Extract the run of lines that starts at the top of the records below and ends at the line with "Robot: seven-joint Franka", keeping both ends and excluding pictures.

DATA IN THIS EXERCISE section start

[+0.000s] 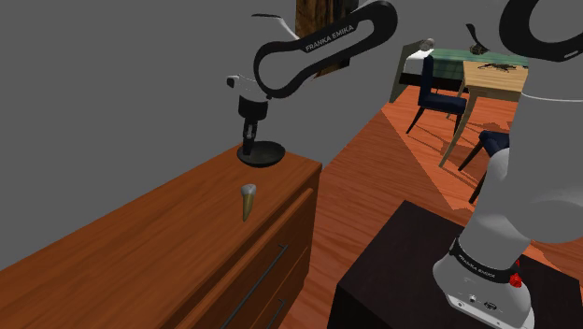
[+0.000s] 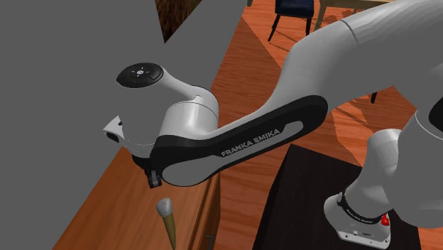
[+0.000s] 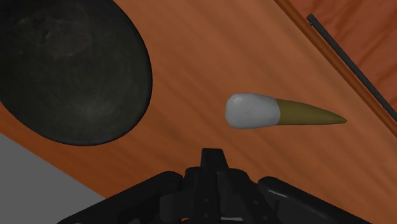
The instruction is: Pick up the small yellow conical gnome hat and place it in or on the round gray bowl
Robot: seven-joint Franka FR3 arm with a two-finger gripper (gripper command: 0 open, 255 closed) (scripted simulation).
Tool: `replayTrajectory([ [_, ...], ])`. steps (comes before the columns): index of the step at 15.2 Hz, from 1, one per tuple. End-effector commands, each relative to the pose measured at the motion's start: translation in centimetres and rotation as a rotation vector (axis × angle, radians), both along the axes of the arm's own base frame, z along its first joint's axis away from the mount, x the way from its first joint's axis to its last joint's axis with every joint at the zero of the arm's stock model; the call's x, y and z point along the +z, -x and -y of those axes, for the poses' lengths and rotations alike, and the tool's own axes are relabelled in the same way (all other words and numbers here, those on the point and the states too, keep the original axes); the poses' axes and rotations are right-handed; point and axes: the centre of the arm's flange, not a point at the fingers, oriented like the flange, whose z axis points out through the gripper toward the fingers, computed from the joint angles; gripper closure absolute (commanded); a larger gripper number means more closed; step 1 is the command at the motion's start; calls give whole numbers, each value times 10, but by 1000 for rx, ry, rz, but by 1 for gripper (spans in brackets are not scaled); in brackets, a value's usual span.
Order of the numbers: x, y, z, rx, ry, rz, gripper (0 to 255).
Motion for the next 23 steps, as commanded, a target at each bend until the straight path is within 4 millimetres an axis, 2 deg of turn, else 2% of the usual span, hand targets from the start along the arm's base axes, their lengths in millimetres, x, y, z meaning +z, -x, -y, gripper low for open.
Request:
replayTrajectory([
  [1, 0, 0, 0, 0, 0, 0, 255],
  [2, 0, 0, 0, 0, 0, 0, 0],
  [4, -12, -7, -26, 273, 64, -33, 0],
  [7, -33, -4, -65, 683, 160, -83, 0],
  [10, -58, 16, -97, 1094, 256, -132, 0],
  [13, -81, 44, -115, 1472, 344, -178, 0],
  [20, -117, 44, -109, 1472, 344, -178, 0],
  [23, -120, 44, -108, 1472, 344, -178, 0],
])
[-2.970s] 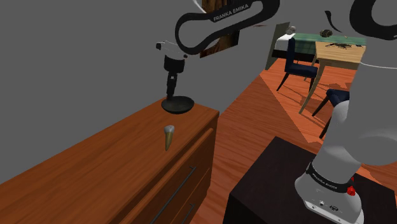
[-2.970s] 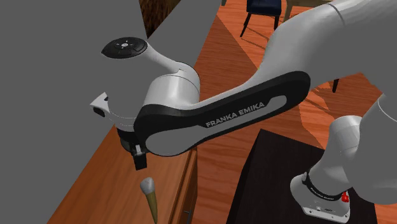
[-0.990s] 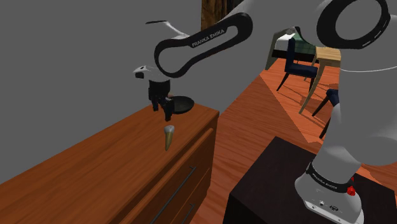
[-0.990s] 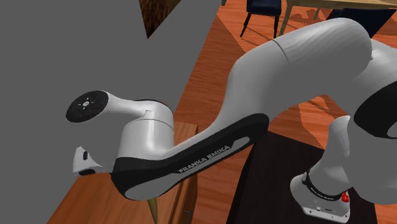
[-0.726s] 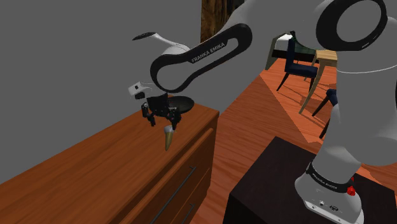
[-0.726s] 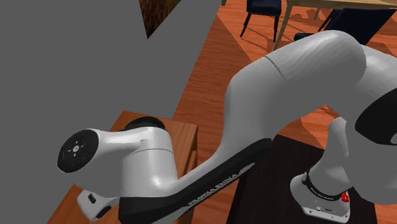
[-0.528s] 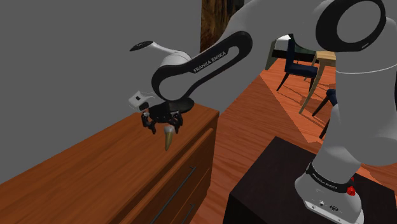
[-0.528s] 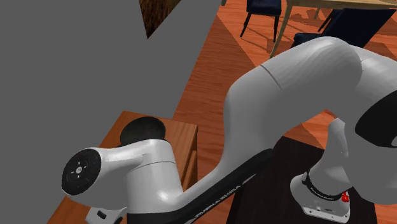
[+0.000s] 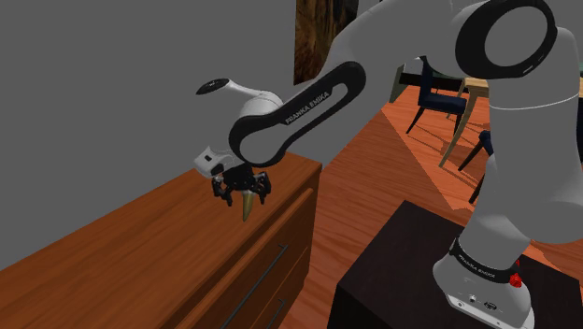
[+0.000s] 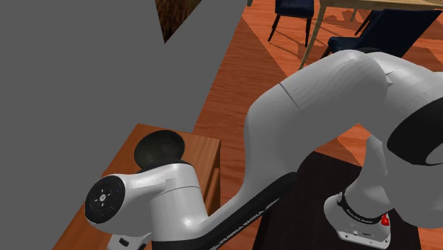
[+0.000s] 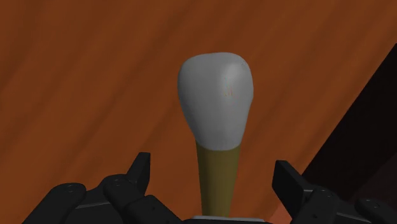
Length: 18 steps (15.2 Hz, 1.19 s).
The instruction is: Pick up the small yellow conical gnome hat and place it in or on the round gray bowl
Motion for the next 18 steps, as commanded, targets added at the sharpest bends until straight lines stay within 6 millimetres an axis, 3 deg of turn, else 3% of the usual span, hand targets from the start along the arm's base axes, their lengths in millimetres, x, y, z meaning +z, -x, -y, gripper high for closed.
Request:
replayTrajectory([
  [1, -1, 0, 0, 0, 0, 0, 0],
  [5, -1, 0, 0, 0, 0, 0, 0],
  [6, -1, 0, 0, 0, 0, 0, 255],
  [15, -1, 0, 0, 0, 0, 0, 255],
  [18, 15, 0, 0, 0, 0, 0, 255],
])
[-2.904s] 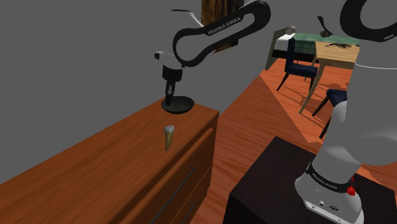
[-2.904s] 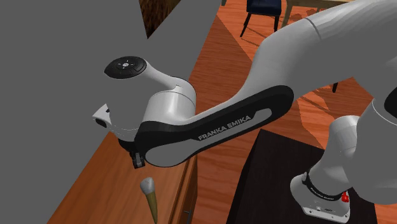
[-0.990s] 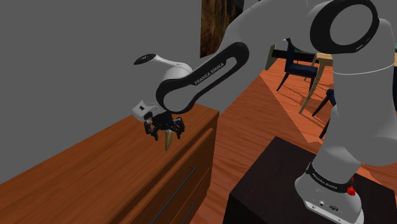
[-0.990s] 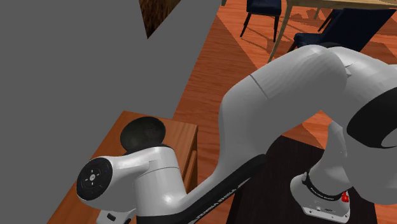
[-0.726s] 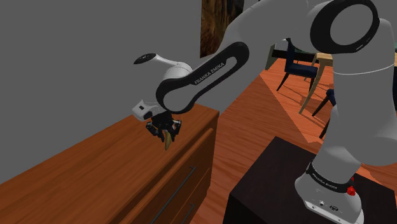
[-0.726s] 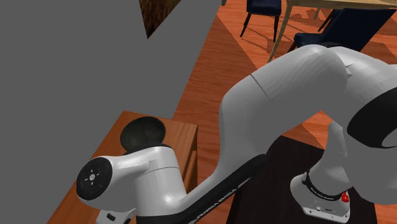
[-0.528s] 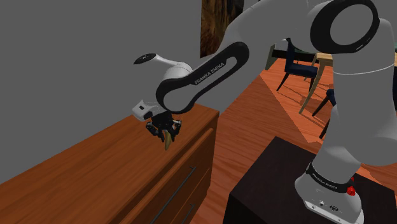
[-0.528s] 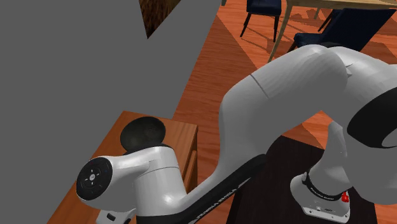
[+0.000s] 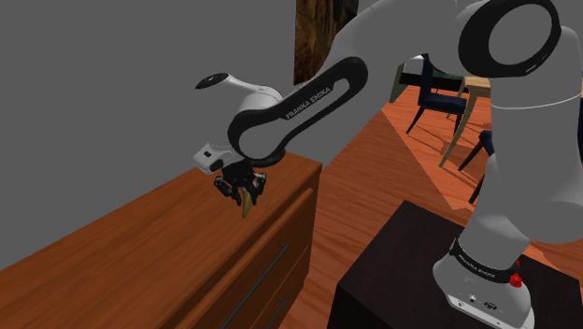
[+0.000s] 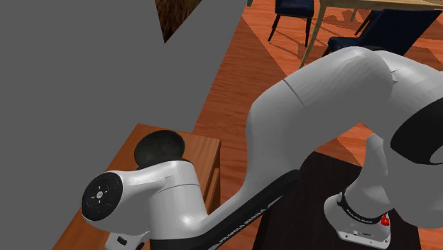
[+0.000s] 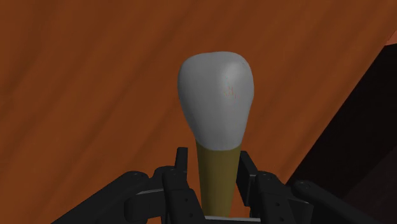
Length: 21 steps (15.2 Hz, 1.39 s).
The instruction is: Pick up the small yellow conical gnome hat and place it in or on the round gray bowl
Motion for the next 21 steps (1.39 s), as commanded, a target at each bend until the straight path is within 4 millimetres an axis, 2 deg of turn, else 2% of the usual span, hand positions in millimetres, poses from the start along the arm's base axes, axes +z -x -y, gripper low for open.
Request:
replayTrajectory([
  [1, 10, 1, 0, 0, 0, 0, 255],
  [20, 110, 1, 0, 0, 0, 0, 255],
  [21, 110, -8, 10, 0, 0, 0, 255],
])
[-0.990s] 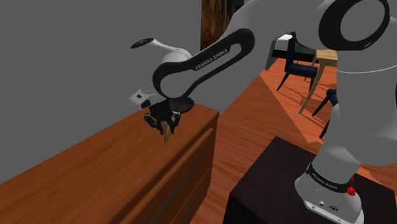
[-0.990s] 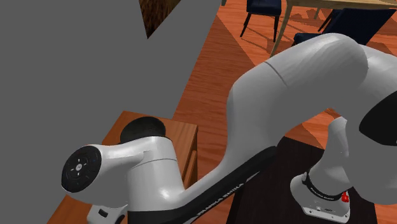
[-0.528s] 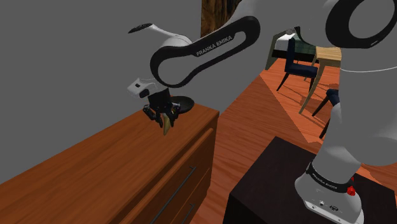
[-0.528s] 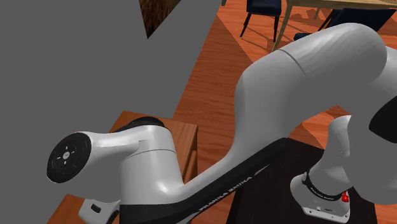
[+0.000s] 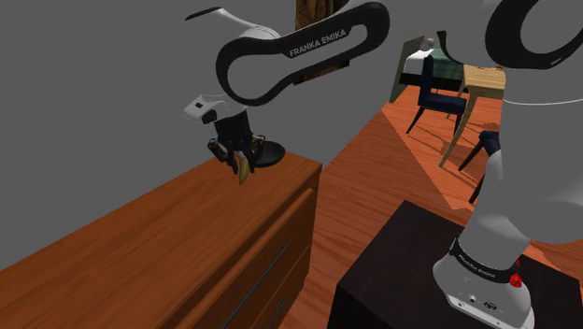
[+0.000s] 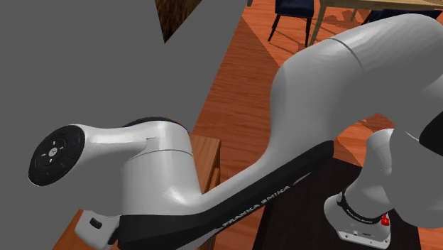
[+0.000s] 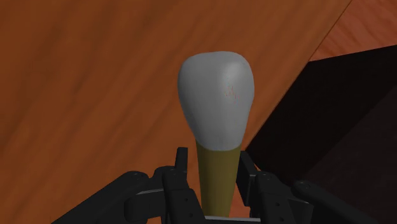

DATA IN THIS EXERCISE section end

EXERCISE RESPONSE:
[+0.000s] 
[+0.000s] 
[+0.000s] 
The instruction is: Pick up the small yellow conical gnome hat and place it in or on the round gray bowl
Robot: seven-joint Franka FR3 arm with a two-finger gripper (gripper command: 0 open, 255 closed) (scripted simulation).

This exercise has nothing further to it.